Design/methodology/approach
A Network Data Envelopment Analysis (NDEA) model (Färe and Grosskopf, 2000) with categorical variables (Lee et al., 2020; Yeh and Chang, 2020) has been applied, and a sensitivity analysis of the obtained results has been performed through a DEA model of categorical variables, in accordance with the work of Banker and Morey (1986), to corroborate the results of the proposed model. The sample is made up of 77 companies in the pharmaceutical sector in Spain.
Findings
The results obtained point to a greater efficiency of pharmaceutical companies in the KPP, rather than in the KCP. Furthermore, the study finds that 1) alliances between companies have been the accelerating factors of efficiency in the KCP (but patents have slowed this down the most); 2) the quality of R&D and the number of R&D personnel are the factors that most affect efficiency in the KPP; and 3) the quality of R&D again, the benefits obtained and the position in the market are the factors that most affect efficiency in the KCP.
Originality/value
The authors have not found studies that show whether the efficiency obtained by R&D-intensive companies in the KPP phase is related to better results in terms of efficiency in the KCP phase.
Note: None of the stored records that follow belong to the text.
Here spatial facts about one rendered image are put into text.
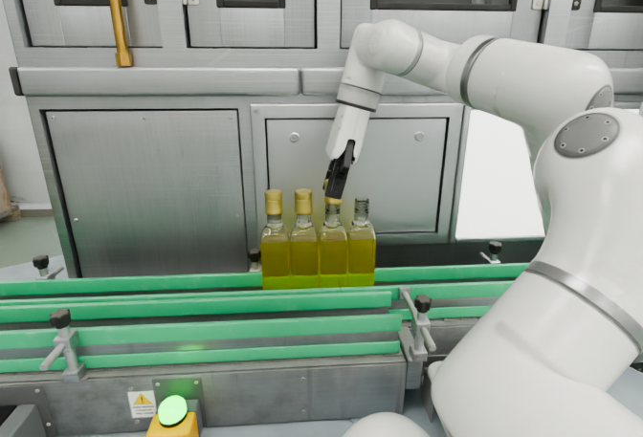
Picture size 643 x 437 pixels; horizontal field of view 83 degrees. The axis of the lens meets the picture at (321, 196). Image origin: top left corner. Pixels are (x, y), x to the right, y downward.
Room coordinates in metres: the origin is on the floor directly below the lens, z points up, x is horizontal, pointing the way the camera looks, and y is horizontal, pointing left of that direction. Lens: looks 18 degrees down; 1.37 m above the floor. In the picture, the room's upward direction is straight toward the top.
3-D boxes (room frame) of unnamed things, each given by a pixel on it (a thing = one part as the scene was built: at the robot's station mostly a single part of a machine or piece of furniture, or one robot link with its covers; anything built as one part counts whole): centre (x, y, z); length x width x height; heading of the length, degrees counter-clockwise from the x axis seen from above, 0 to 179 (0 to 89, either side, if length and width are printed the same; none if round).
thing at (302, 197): (0.68, 0.04, 1.14); 0.04 x 0.04 x 0.04
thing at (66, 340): (0.48, 0.42, 0.94); 0.07 x 0.04 x 0.13; 4
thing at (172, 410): (0.48, 0.25, 0.84); 0.04 x 0.04 x 0.03
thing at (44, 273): (0.72, 0.60, 0.94); 0.07 x 0.04 x 0.13; 4
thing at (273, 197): (0.68, 0.09, 1.14); 0.04 x 0.04 x 0.04
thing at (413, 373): (0.59, -0.17, 0.85); 0.09 x 0.04 x 0.07; 4
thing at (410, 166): (0.84, -0.30, 1.15); 0.90 x 0.03 x 0.34; 94
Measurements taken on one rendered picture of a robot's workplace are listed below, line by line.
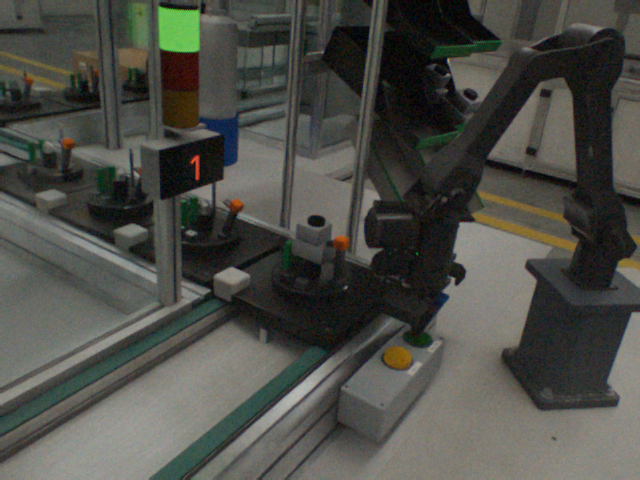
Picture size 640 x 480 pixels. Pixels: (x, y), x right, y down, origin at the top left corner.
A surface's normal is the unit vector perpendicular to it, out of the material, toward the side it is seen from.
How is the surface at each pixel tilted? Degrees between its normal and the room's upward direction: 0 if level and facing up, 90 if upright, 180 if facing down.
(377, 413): 90
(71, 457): 0
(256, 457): 0
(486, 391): 0
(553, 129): 90
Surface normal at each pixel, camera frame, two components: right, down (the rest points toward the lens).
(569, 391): 0.18, 0.43
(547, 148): -0.57, 0.29
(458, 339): 0.09, -0.90
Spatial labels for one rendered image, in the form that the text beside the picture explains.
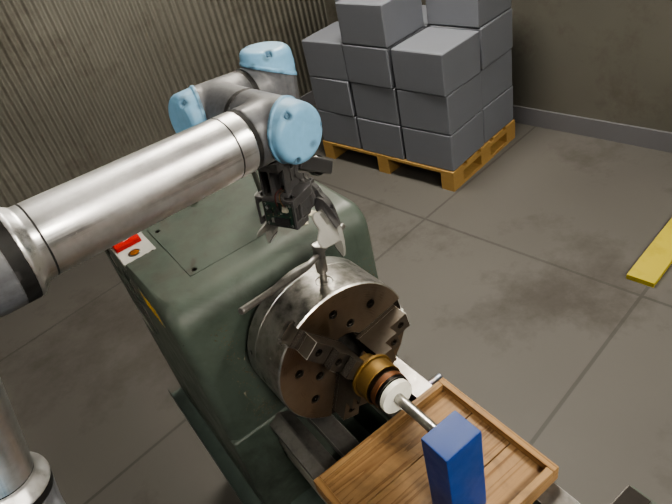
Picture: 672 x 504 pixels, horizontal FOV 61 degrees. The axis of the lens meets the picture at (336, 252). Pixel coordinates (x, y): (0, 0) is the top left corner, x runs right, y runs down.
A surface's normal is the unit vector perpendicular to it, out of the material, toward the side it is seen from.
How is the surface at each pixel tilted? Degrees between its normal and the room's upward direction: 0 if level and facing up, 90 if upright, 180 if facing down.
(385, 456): 0
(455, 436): 0
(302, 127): 90
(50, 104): 90
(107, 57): 90
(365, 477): 0
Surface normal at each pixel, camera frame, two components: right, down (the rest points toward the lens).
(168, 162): 0.41, -0.32
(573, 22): -0.69, 0.54
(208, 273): -0.19, -0.77
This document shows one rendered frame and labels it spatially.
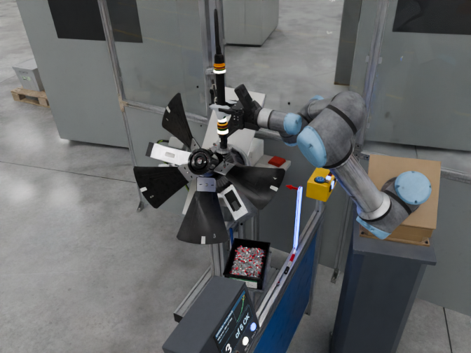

No papers have been found that analyse the role of alliances between R&D-intensive companies and patents, as agents that facilitate efficiency in the KCP phase, covering the gap in the research on both problems. Notwithstanding, this work opens up a research path which is related to the improvement of network efficiency models (since it includes categorical variables) and the assessment of the opinions of those who are responsible for R&D departments; it can be applied to decision-making on the aspects to improve efficiency in R&D-intensive companies.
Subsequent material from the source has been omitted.